Goal of the exercise. Return the entire listing exactly, leaving nothing out.

(Available data begins)

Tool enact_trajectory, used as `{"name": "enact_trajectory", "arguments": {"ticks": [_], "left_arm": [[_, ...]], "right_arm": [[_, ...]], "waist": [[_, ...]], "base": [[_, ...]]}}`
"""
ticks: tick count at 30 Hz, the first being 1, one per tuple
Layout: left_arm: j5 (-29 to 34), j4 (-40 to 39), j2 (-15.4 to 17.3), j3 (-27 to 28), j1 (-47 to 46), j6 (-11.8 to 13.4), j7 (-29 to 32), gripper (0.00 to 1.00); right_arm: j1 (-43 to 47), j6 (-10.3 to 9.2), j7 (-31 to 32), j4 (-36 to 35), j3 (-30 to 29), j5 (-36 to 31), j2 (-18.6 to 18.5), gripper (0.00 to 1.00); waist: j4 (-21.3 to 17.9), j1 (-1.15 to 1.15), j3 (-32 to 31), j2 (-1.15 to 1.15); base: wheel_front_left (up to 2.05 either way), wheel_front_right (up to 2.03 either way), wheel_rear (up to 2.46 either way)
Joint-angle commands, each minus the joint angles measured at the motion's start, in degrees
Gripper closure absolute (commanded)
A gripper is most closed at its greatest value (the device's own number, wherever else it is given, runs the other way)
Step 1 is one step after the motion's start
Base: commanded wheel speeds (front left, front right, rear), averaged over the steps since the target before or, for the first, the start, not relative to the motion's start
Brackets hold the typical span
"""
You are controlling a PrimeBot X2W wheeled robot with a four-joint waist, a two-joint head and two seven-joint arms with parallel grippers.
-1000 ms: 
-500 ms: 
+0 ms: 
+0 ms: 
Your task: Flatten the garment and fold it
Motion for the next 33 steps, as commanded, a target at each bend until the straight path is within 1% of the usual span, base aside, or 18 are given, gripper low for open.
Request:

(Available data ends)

Solution for this exercise.
Tool enact_trajectory, used as `{"name": "enact_trajectory", "arguments": {"ticks": [_], "left_arm": [[_, ...]], "right_arm": [[_, ...]], "waist": [[_, ...]], "base": [[_, ...]]}}`
"""
ticks: tick count at 30 Hz, the first being 1, one per tuple
Layout: left_arm: j5 (-29 to 34), j4 (-40 to 39), j2 (-15.4 to 17.3), j3 (-27 to 28), j1 (-47 to 46), j6 (-11.8 to 13.4), j7 (-29 to 32), gripper (0.00 to 1.00); right_arm: j1 (-43 to 47), j6 (-10.3 to 9.2), j7 (-31 to 32), j4 (-36 to 35), j3 (-30 to 29), j5 (-36 to 31), j2 (-18.6 to 18.5), gripper (0.00 to 1.00); waist: j4 (-21.3 to 17.9), j1 (-1.15 to 1.15), j3 (-32 to 31), j2 (-1.15 to 1.15); base: wheel_front_left (up to 2.05 either way), wheel_front_right (up to 2.03 either way), wheel_rear (up to 2.46 either way)
Joint-angle commands, each minus the joint angles measured at the motion's start, in degrees
Gripper closure absolute (commanded)
A gripper is most closed at its greatest value (the device's own number, wherever else it is given, runs the other way)
Step 1 is one step after the motion's start
Base: commanded wheel speeds (front left, front right, rear), averaged over the steps since the target before or, for the first, the start, not relative to the motion's start
Brackets hold the typical span
"""
You are controlling a PrimeBot X2W wheeled robot with a four-joint waist, a two-joint head and two seven-joint arms with parallel grippers.
-1000 ms: 
-500 ms: 
+0 ms: 
+0 ms: 
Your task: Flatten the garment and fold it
Motion for the next 33 steps, as commanded, a target at each bend until the straight path is within 1% of the usual span, base aside, or 18 are given, gripper low for open.
Request:

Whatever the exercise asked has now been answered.